Beyond qualitative and quantitative research, Turner (2017) reported developing a paralyzing somatic memory that only healed after she began to investigate her ancestral connection to the Holocaust. Buonagurio (2020) reviews a literature supporting the use of dance/movement therapy to heal TGT. Other authors, such as Wolynn (2017), have described many case studies, including his own, in which healing happened through investigating embodied ancestry. Peter Levine (2015)shows through case studies the mysteries of ancestral embodied memory. Furthermore, techniques such as well as research on post-traumatic slave syndrome conducted by Dr. Joy DeGruy (2005) demonstrates how the body holds the memory of one's ancestors and their traumas in one’s family dynamics. Some experts of dance/movement therapy have described transgenerational trauma as a dissociation of body and mind and the need to assist the client in returning to the body and the aspect of time difference in their understanding of transgenerational trauma (Baum, 2013). Baum (2013) proposed that TGT had to be acknowledged by listening to the body: “The trauma event can then be brought out consciously and with mindfulness – ideally through a psychotherapeutic process, particularly one that acknowledges the role of the body in carrying trauma” (p. 40). Plenty of publications suggest ways to incorporate dance to treat TGT (Dieterich-Hartwell, 2017; Stanek, 2015), self-reported DMT techniques used with trauma (Levine et al., 2015), case studies showing how to modify techniques for extreme levels PTSD (Gray, 2001) have been documented and are helpful as a background for further studies. Lastly, post-traumatic slave syndrome as defined by Dr. Joy DeGruy (2005) as an embodiment of one's ancestral traumas, is another area of study that shows promise in helping advance the understanding of collective trauma. Through case studies and historical research, Dr. DeGruy shows how slavery still affects communities that continue to experience the cruelty that happened with one’s ancestors.
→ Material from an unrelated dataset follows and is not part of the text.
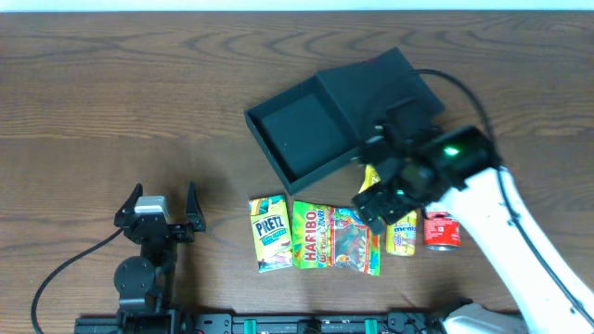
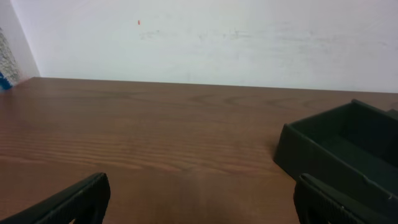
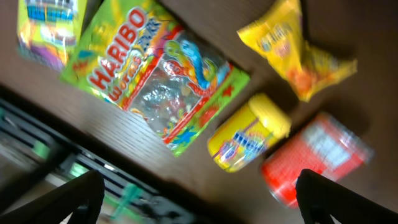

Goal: Pack container
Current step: 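Lift the right gripper and move it over the Haribo gummy bag, then lower the right gripper and pinch the top of the Haribo bag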

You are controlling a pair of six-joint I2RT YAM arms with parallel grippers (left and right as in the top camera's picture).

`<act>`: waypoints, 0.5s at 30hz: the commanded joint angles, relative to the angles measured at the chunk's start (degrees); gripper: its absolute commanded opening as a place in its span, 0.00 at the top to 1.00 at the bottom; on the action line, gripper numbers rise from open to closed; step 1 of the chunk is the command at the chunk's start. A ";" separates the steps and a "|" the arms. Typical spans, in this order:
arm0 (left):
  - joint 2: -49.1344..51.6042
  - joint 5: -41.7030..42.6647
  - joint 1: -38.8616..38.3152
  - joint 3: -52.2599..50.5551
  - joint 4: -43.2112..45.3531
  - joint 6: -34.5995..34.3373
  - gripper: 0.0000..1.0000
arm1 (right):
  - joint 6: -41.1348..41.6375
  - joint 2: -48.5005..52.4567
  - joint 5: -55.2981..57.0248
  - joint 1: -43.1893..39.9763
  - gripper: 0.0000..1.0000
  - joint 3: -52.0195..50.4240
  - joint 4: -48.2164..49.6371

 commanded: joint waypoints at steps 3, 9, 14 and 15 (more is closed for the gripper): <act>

In summary, research has shown that embodiment of emotion helps heal issues with parents and youth at risk in a poor community (Greenberg & Malcolm, 2002; Silva et al., 2015). Despite the difficulties in creating valid and reliable research, there is enough research for a meta-analysis showing DMT in trauma treatment (Levine & Land, 2015). Oppression shows as embodied chronic trauma (Johnson, 2009). Furthermore, recent research using yoga as a complementary technique in treating yoga has shown positive results (Cushing & Braun, 2018; LaChiusa, 2016; West et al., 2017; Zaccari et al., 2020), trauma in childhood can present as C-PTSD that lasts into adulthood and is resistant to trauma-processing treatments that do not emphasize self-regulation. Furthermore, somatic experiences are shown to be effective in treating PTSD. Many leaders in the field have also reported in detail how they work through the body and trauma through case studies (Levine, 2015; Ogden, 2015). Nevertheless, further research in this area is needed.